Przemysław Gdański (born 5 January 1967) is a Polish economist, former chess player and the current CEO of BNP Paribas Bank polska.

== Early life and education ==
Gdański was born on 5 January 1967 and holds a master's degree in economics from the University of Gdańsk. Gdański is the brother of the chess Grandmaster and Olympia participant Jacek Gdański and a former chess player himself, having participated three times in the Polish Team Chess Championship from 1989-1991. He also was named FIDE-Master and had a rating of 2310.

== Career ==
Gdański worked at IBP Bank SA from 1993 to 1995, after which he moved to ABN AMRO. Later, from 2002 to 2006, he served as the managing director of the Large Corporate Department at BPH Bank.
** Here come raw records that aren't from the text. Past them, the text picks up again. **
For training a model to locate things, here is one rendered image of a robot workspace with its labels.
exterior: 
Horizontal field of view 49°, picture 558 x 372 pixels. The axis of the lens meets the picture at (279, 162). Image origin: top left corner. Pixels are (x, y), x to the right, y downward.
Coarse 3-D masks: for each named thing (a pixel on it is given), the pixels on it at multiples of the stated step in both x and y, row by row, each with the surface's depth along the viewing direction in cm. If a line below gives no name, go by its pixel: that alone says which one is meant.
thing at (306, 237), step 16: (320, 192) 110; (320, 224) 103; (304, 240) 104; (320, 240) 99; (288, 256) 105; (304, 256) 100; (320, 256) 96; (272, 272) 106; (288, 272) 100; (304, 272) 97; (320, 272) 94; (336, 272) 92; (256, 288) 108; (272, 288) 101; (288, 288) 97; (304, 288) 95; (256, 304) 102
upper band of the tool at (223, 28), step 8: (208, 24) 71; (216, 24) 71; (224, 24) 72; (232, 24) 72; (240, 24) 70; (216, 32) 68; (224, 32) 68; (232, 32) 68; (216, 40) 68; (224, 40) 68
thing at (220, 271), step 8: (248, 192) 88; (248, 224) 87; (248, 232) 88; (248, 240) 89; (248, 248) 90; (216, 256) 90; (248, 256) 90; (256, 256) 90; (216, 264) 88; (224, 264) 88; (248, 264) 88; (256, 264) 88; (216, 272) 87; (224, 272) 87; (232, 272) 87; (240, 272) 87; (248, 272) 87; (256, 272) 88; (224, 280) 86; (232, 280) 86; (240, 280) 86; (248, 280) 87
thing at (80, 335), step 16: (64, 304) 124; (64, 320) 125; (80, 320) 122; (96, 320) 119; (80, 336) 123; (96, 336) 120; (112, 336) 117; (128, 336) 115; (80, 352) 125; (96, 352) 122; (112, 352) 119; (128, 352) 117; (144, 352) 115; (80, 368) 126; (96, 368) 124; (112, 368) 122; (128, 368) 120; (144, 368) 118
From May to November 2006, he was the CEO and general manager of Kalyon Bank Polska. He held the position of vice president at Bank Pekao until 2008, when he became a member of the board of directors at BRE Bank, which would later become mBank, rising to the role of vice president before retiring in October 2017 and taking on the role of CEO and manager of the board at BNP Paribas Bank Polska. In 2021, he became a member of the committee of the UN Global Compact Network's Poland Program. He is also a member of the board of experts of the Faculty of Economics at the University of Gdańsk and was president of the Polish Chess Association for two years.